А однажды мы поссорились в конце тяжелейшей рабочей недели за три часа до начала его спектакля. «Если мужчине повезло с женщиной, удается все остальное. Но когда любимая превращается в чужого человека с неприятными привычками, требованиями и претензиями – а такое случается, – мужчина начинает неосознанно искать покой на стороне – в обществе друзей, на работе, в гараже – где угодно!» Я почему-то болезненно отреагировала на эту фразу. Почему? Не хотела, чтобы он от меня сбежал? Видимо, во мне заговорил извечный «инстинкт собственницы», и я устроила дикий скандал прямо в аллее у Патриарших прудов.
В ту же ночь мы помирились. Дарко обошелся без обязательных атрибутов романтического вечера, о которых так часто пишут женские журналы – вино, розовые лепестки, свечи. Зато было море нежности и любви. И я почувствовала, что никакая сила не сможет оторвать меня от этого невероятного мужчины. Я и не подозревала, какой бывает любовь.
А потом случилась наша первая настоящая ссора. Кто-то раскидал по всем театральным форумам открытую клевету на артиста Дарко Стрельцова. Я читала злобные, полные черного яда строчки, и сердце мое сжималось. Мне казалось, что это мне надавали пощечин, что это я выпила чашу отравленного вина. А Дарко накричал на меня, когда я заговорила на эту тему, предложила помочь, найти IT-адреса клеветников… Мы наговорили друг другу много несправедливого. И впервые не помирились сразу же, в ту же ночь. Через день Дарко уехал на гастроли в Англию, и мой телефон замолчал.
Я ходила по редакции, как в помрачении. Планировала номер, писала и правила статьи, обсуждала верстку и проводила очередную съемку со звездой. Попытки дозвониться до Дарко ни к чему не привели. Его не будет здесь еще месяц. И эти тридцать дней необходимо как-то пережить.
Постепенно самая острая боль прошла, и я смогла обдумать все, что случилось. Получалась невеселая картинка. Интересно, когда я успела так крепко уверовать в то, что создана для любви? Вспомнилось язвительное кредо, которым я гордилась еще в студенчестве: «Настоящая любовь случается только в кино». Получается, что я своими руками ковала свое нынешнее одиночество.
А ведь Дарьяла была права. Он изменил мою жизнь, этот светловолосый лицедей с высокими скулами и синими глазами…
Как забавно: выстраивать отношения приходится годами, зато сжечь мосты возможно за десять минут.
Позвонила Маринка. Ее драгоценный Виктор повез детей к бабушке в Саратов, и подруга заскучала. Мы решили встретиться, как в студенческие времена, купить шампанского и черешни и поболтать «за жизнь».

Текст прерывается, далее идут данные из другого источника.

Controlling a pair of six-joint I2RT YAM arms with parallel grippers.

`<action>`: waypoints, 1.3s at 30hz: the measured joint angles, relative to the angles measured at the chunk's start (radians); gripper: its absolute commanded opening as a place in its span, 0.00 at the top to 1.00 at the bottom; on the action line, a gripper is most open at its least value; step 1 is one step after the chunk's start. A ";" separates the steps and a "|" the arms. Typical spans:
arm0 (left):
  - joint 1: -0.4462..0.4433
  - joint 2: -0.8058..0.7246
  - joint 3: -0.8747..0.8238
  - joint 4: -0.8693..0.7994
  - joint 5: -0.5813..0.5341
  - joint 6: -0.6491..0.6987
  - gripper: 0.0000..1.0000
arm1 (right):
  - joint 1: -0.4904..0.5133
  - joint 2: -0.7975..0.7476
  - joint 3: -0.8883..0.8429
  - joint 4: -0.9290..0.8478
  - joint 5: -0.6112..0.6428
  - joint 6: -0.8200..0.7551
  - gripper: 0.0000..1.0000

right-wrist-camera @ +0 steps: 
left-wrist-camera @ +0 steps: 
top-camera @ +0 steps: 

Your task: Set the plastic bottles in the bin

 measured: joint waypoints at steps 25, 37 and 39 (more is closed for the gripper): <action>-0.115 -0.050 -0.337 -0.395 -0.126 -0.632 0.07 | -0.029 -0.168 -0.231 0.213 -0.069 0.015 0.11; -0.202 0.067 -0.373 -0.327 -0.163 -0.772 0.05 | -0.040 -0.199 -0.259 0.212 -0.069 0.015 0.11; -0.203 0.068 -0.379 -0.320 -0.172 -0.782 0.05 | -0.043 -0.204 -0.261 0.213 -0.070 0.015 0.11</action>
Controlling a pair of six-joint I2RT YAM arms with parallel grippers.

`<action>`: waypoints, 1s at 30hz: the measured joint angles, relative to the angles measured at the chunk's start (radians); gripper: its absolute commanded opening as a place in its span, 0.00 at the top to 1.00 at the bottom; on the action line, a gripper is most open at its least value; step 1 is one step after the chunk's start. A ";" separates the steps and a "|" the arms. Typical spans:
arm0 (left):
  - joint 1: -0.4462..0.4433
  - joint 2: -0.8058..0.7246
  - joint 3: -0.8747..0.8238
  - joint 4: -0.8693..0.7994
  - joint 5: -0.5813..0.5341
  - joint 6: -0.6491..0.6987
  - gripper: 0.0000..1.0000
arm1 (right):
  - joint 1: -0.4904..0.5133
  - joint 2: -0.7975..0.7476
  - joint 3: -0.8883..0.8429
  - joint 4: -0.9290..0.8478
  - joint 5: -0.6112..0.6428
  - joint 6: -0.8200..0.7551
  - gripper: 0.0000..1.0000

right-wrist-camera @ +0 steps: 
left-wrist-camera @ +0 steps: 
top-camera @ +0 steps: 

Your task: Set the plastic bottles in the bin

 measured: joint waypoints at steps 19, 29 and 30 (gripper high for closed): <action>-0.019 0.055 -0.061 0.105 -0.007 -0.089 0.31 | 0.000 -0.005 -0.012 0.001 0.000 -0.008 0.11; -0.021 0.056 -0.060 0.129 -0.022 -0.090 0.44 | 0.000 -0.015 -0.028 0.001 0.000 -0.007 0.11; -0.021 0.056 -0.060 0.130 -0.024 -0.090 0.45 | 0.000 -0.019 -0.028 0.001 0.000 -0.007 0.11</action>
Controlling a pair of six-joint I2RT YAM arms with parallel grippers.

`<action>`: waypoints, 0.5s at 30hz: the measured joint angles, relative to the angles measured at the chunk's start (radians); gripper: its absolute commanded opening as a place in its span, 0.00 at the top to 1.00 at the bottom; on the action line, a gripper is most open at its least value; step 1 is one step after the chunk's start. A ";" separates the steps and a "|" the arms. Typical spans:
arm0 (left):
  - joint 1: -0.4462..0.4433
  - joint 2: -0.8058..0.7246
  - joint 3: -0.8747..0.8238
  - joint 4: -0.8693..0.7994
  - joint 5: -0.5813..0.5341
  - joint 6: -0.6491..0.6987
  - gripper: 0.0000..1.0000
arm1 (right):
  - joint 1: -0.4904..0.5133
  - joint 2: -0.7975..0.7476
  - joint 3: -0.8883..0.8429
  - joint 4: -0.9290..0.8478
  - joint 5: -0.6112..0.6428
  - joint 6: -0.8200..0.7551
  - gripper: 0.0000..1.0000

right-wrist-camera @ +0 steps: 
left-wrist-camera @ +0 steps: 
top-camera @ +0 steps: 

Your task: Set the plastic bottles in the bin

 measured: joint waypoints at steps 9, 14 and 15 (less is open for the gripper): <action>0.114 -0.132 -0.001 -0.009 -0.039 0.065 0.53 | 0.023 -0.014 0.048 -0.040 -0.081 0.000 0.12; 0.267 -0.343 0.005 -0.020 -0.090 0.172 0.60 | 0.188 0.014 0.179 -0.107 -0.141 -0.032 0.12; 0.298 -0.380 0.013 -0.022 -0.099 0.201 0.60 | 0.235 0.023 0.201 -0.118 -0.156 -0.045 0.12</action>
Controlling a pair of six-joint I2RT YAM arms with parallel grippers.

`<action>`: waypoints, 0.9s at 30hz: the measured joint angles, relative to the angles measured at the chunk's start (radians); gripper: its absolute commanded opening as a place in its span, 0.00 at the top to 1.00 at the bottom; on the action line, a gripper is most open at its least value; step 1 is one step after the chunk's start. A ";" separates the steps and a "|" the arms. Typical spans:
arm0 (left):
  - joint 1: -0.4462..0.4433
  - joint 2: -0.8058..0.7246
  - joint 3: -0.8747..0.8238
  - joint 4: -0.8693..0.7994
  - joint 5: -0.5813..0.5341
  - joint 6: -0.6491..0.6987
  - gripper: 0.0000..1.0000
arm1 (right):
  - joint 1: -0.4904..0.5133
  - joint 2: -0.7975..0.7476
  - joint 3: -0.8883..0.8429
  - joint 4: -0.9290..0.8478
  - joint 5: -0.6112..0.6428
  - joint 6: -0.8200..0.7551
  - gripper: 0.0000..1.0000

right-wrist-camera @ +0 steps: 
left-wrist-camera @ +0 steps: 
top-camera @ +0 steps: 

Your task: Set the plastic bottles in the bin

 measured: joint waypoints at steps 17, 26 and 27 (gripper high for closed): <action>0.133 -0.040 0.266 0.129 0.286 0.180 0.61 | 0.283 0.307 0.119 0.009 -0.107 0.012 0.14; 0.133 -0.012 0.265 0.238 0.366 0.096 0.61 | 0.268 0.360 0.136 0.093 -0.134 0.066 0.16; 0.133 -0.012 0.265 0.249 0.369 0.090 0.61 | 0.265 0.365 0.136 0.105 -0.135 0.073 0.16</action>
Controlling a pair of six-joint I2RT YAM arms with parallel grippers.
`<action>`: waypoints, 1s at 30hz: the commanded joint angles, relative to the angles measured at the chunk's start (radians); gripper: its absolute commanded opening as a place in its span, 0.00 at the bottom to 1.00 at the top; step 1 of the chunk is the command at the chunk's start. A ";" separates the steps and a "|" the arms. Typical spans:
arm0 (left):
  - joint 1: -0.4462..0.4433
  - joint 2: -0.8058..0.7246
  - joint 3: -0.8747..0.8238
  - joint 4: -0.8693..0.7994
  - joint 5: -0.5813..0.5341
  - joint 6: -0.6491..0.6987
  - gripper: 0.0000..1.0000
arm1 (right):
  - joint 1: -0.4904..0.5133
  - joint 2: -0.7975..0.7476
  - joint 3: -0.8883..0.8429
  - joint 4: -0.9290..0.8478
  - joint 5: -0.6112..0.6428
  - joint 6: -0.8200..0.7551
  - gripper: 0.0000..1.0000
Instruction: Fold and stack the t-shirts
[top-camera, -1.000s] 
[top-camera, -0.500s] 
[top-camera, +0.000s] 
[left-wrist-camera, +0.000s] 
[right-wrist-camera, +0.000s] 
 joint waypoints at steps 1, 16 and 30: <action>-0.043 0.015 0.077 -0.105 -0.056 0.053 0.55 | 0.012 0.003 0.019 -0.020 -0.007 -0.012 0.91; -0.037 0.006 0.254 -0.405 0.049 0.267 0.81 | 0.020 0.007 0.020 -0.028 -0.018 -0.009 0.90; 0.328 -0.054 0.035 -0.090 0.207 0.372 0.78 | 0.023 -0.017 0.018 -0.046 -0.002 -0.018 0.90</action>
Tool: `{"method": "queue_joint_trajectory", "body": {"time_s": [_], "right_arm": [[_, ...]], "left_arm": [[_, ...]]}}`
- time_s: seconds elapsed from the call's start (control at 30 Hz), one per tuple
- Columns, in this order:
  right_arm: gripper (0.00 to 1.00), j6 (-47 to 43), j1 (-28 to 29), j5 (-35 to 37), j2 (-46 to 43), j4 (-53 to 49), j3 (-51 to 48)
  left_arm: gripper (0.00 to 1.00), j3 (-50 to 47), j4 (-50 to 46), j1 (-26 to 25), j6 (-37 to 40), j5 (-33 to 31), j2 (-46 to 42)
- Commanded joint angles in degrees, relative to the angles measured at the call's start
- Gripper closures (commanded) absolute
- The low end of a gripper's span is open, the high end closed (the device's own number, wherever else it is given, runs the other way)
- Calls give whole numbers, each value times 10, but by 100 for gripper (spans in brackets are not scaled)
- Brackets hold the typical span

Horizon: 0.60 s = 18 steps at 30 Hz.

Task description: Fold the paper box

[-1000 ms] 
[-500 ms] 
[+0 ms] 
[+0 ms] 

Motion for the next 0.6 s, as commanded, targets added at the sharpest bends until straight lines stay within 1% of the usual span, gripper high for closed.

– Слушай, я гляжу, у тебя украшение новое, золотое, да? – Маринкин глаз зорко подмечал любые изменения в моем гардеробе.
– Да, это с Крита. Фестский диск. Ему много-много лет, на Крите это реликвия, – промямлила я, теребя цепочку с диском.
– А что написано-то, да еще как-то витиевато, по кругу? – Подруга подошла ближе и подхватила пальцем диск. Почему-то это прикосновение мне было неприятно.
– Ты знаешь, говорят, до конца он не дешифрован. Это не греческий язык, а символы. Считается, что это послание уходящего племени, которое скорбит о том, что годы его сочтены, но надеется на продолжение жизни. Что-то вроде «Горести прошлые не сочтешь, однако горести нынешние еще горше».
Я отстранилась от Маринки и вручила ей пару свежих номеров журнала «Анна». Маринка лениво листала журналы, пока я доставала парадные бокалы для шампанского.
– О, Дарко Стрельцов, я его обожаю, он такой душка! – воскликнула она.